■ **Task brief**: Return the data below exactly, minus the pictures.
※ ※ ※
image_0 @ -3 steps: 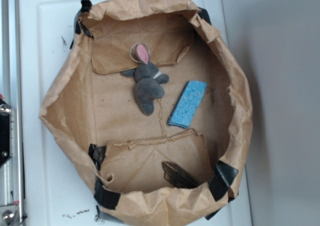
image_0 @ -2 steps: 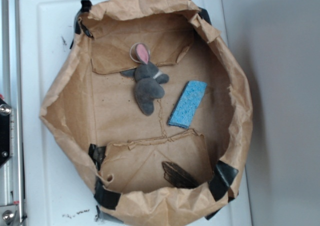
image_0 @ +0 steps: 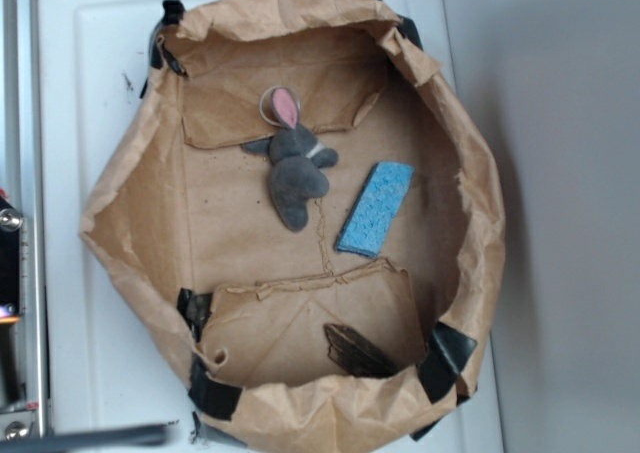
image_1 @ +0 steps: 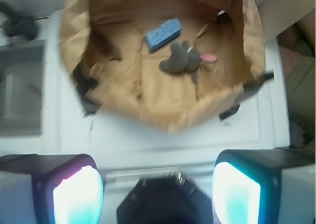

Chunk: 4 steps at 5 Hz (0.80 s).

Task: Grab the gray animal.

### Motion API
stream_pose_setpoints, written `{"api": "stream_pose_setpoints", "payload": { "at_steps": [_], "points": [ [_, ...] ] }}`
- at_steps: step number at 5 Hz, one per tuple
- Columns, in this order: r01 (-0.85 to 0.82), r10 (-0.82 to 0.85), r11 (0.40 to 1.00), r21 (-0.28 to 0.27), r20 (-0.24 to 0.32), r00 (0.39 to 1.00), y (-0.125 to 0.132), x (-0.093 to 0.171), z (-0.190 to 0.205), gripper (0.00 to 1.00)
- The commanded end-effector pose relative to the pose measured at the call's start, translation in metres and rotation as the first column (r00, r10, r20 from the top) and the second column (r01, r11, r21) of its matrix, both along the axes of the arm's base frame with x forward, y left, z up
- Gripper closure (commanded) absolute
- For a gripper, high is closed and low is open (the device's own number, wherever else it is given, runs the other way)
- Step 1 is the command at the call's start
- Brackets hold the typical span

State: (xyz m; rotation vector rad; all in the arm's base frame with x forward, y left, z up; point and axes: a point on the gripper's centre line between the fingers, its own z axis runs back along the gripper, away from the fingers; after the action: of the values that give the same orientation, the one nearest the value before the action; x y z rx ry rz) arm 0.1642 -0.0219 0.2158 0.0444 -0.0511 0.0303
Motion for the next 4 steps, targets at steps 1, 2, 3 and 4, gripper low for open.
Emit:
{"api": "stream_pose_setpoints", "payload": {
  "at_steps": [1, 2, 3, 4],
  "points": [
    [-0.347, 0.343, 0.938, 0.022, 0.11, 0.933, 0.04, 0.068, -0.009, 0.0],
    [-0.569, 0.569, 0.822, -0.018, 0.051, 0.821, 0.072, 0.058, -0.018, 0.0],
    [-0.569, 0.569, 0.822, -0.018, 0.051, 0.821, 0.072, 0.058, -0.018, 0.0],
    [-0.569, 0.569, 0.822, -0.018, 0.051, 0.821, 0.072, 0.058, -0.018, 0.0]
  ]
}}
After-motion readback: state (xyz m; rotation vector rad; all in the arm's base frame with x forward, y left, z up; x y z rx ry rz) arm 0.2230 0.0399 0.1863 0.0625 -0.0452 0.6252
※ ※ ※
■ **Answer for the task**:
image_0 @ -3 steps: 
image_0 @ -2 steps: 
image_0 @ +0 steps: 
image_1 @ +0 steps: 

Chunk: 4 steps at 5 Hz (0.80 s).

Task: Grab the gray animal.

### Motion API
stream_pose_setpoints, written `{"api": "stream_pose_setpoints", "payload": { "at_steps": [_], "points": [ [_, ...] ] }}`
- at_steps: step number at 5 Hz, one per tuple
- Columns, in this order: r01 (-0.85 to 0.82), r10 (-0.82 to 0.85), r11 (0.40 to 1.00), r21 (-0.28 to 0.27), r20 (-0.24 to 0.32), r00 (0.39 to 1.00), y (-0.125 to 0.132), x (-0.093 to 0.171), z (-0.190 to 0.205), gripper (0.00 to 1.00)
- The commanded end-effector pose relative to the pose measured at the call's start, translation in metres and rotation as the first column (r00, r10, r20 from the top) and the second column (r01, r11, r21) of its matrix, both along the axes of the arm's base frame with x forward, y left, z up
- Gripper closure (commanded) absolute
- For a gripper, high is closed and low is open (the device's own number, wherever else it is given, runs the other way)
- Step 1 is the command at the call's start
- Brackets hold the typical span

State: (xyz m; rotation vector rad; all in the arm's base frame with x forward, y left, z up; point and axes: a point on the gripper's centre line between the fingers, its own z axis runs back along the gripper, away from the fingers; after the action: of the values that give the same orientation, the one nearest the value before the action; x y z rx ry rz) arm 0.1642 -0.0219 0.2158 0.0444 -0.0511 0.0303
Motion for the next 4 steps, targets at steps 1, 2, 3 and 4, gripper low for open.
Emit:
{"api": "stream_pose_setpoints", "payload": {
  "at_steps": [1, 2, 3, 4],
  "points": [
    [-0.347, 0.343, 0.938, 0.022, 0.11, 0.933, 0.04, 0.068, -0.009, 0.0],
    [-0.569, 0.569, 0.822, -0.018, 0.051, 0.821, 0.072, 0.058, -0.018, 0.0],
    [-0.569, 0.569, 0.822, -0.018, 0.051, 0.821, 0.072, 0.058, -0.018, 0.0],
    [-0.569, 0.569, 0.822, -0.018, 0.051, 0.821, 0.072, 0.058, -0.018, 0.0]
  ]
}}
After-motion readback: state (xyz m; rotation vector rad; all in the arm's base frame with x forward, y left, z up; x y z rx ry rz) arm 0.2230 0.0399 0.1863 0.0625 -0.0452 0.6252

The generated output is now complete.